Work item – Within the material below, filter for lines that hold the word "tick".

Information –
[Start of Attachment]

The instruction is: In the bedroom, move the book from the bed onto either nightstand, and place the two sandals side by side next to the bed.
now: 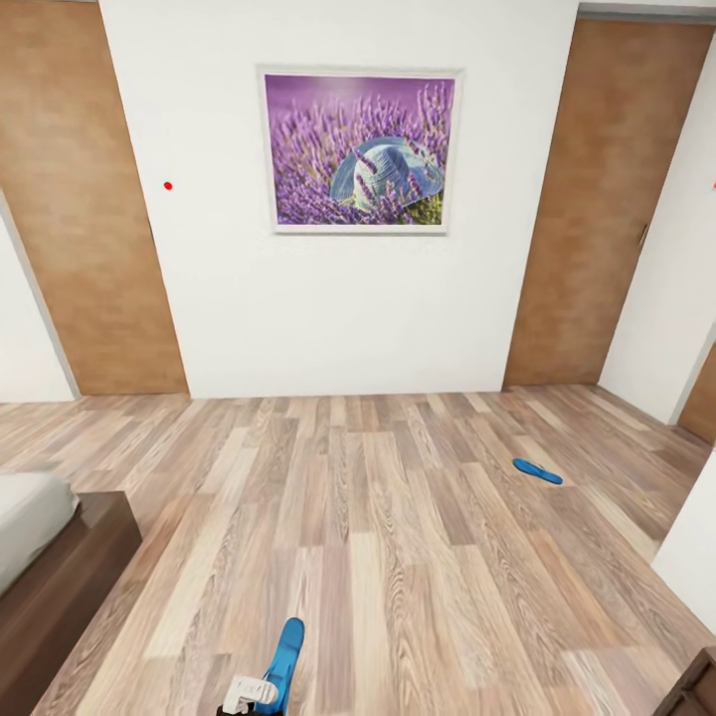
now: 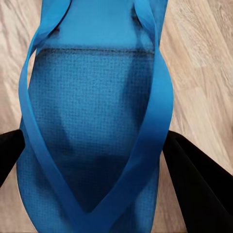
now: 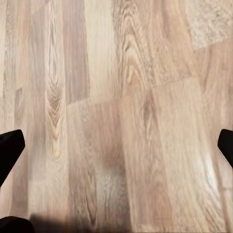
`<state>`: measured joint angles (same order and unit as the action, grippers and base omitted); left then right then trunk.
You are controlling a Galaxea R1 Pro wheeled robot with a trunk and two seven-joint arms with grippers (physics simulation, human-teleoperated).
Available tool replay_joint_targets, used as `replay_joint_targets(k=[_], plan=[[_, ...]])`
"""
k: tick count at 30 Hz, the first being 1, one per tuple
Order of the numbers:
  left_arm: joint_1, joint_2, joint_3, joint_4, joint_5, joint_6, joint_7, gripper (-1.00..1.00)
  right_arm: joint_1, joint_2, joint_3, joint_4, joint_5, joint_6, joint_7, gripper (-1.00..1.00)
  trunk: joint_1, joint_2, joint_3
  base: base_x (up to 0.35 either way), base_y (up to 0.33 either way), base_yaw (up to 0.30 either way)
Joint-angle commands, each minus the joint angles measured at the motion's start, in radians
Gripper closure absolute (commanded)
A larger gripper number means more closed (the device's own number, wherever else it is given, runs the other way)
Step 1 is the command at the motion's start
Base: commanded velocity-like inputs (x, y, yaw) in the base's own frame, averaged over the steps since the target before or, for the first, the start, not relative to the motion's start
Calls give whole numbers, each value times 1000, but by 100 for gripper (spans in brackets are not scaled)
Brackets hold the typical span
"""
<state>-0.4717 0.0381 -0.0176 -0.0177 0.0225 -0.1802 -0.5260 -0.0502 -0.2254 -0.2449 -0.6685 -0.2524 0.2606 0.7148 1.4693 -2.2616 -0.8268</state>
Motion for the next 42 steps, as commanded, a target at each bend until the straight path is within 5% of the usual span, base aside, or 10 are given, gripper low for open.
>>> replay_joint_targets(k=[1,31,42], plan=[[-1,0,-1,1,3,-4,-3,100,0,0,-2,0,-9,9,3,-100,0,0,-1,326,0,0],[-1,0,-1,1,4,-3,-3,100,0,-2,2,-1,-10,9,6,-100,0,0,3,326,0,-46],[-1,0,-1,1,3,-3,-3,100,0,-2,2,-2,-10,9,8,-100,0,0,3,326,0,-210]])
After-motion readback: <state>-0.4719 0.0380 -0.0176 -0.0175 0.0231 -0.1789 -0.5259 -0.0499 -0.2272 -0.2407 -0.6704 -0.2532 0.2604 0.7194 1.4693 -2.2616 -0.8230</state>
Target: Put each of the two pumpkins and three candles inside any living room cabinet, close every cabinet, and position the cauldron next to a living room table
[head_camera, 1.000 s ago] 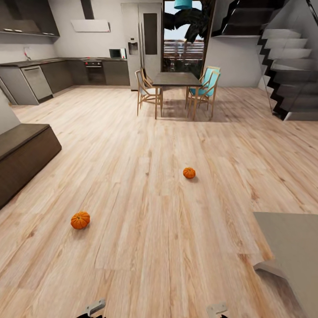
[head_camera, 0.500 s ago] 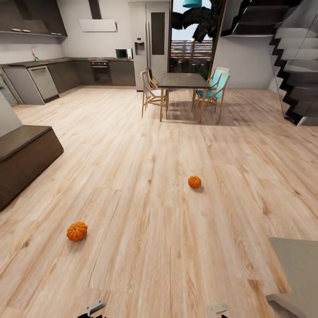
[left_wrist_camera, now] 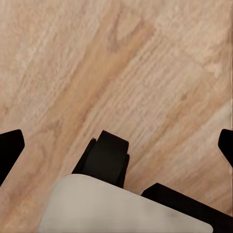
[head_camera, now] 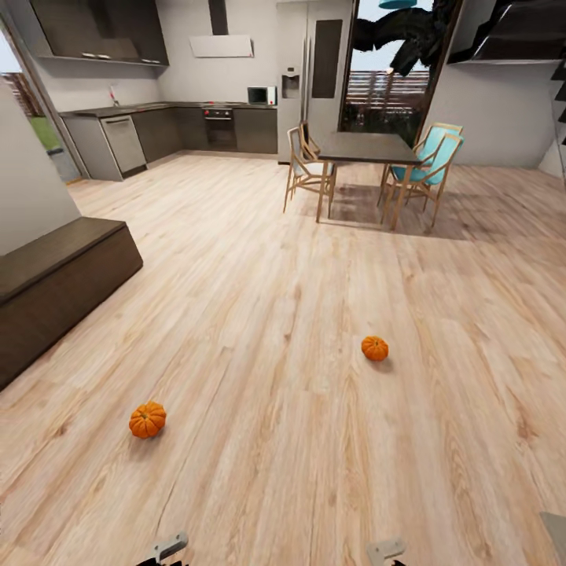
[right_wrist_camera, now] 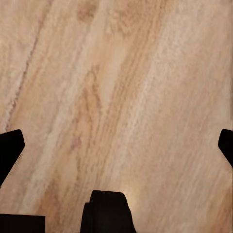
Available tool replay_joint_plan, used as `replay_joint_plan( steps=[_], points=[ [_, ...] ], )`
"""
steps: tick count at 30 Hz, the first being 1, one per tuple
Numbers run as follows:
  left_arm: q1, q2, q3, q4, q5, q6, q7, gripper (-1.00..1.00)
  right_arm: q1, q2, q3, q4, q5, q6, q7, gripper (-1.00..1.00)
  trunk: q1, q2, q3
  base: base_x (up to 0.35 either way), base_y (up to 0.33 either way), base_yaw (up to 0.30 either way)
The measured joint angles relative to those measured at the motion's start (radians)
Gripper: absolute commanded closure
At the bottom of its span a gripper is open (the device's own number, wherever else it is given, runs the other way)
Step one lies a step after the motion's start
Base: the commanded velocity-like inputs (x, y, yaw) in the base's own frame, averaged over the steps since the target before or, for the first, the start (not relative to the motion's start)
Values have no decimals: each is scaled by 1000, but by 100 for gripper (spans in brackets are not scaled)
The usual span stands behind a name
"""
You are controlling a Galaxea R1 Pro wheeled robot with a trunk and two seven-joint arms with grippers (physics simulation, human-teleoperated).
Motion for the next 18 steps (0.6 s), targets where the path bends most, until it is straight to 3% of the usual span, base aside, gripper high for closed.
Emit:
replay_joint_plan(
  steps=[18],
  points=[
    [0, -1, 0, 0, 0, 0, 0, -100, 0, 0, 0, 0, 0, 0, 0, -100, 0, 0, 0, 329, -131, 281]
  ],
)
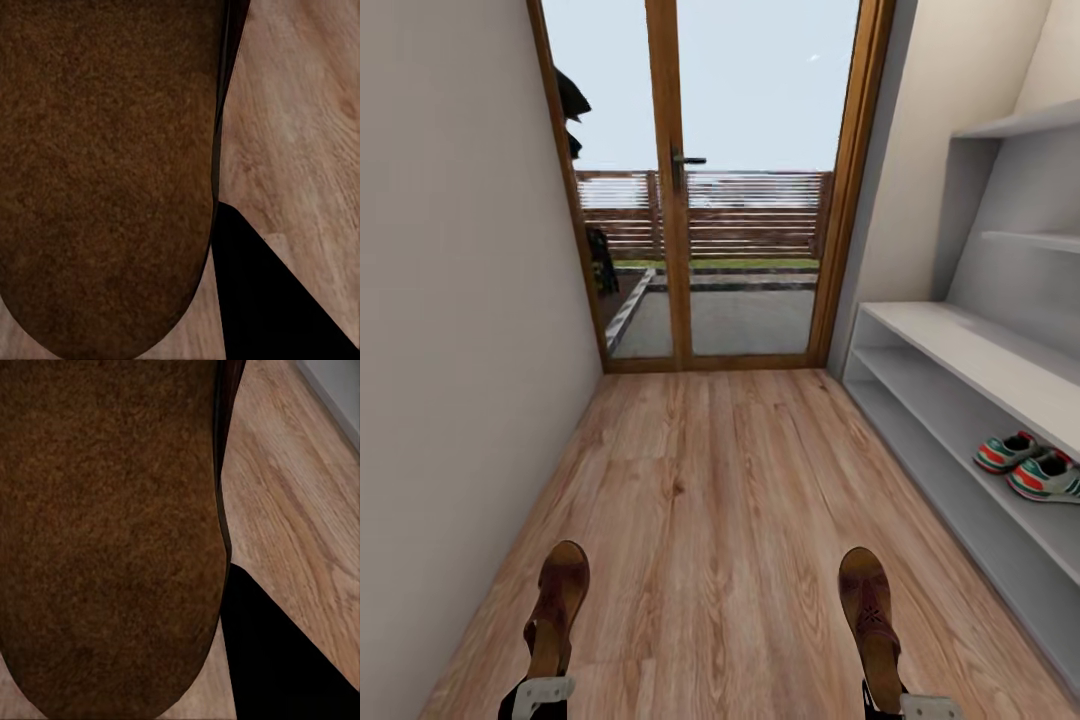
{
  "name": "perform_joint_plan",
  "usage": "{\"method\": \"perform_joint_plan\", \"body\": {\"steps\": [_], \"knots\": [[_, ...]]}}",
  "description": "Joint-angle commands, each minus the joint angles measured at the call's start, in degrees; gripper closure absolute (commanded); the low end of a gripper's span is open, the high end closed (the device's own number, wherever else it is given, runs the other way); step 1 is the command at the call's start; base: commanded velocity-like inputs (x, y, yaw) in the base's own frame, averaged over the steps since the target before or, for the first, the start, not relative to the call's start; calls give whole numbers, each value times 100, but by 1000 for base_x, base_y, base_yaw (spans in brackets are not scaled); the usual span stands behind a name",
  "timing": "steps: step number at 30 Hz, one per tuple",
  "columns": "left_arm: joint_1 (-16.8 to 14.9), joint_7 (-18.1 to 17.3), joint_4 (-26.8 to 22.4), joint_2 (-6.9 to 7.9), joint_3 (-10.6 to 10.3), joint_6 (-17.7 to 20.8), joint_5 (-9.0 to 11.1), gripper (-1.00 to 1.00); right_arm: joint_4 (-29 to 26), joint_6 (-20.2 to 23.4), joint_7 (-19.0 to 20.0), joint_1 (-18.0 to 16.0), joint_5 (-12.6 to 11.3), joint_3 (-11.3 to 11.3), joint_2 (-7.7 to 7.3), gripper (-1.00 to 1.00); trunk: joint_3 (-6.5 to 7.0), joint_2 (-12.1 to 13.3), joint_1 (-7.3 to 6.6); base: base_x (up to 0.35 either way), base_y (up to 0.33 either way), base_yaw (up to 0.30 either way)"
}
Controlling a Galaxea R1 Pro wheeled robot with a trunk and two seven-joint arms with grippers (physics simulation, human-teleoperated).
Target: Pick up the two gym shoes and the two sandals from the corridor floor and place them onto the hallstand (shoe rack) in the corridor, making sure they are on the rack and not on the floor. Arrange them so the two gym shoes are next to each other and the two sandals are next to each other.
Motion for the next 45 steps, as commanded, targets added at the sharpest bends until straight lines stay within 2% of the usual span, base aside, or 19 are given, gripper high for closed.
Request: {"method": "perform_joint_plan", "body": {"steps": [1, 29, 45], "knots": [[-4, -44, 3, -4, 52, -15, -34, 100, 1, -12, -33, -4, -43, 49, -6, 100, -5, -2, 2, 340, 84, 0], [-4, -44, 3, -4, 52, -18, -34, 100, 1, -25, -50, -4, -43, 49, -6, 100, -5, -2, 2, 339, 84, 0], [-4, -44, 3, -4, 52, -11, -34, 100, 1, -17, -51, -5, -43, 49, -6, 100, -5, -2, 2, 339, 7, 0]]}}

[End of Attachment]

Written response –
k: tick count at 30 Hz, the first being 1, one per tuple
steps: tick count at 30 Hz, the first being 1, one per tuple

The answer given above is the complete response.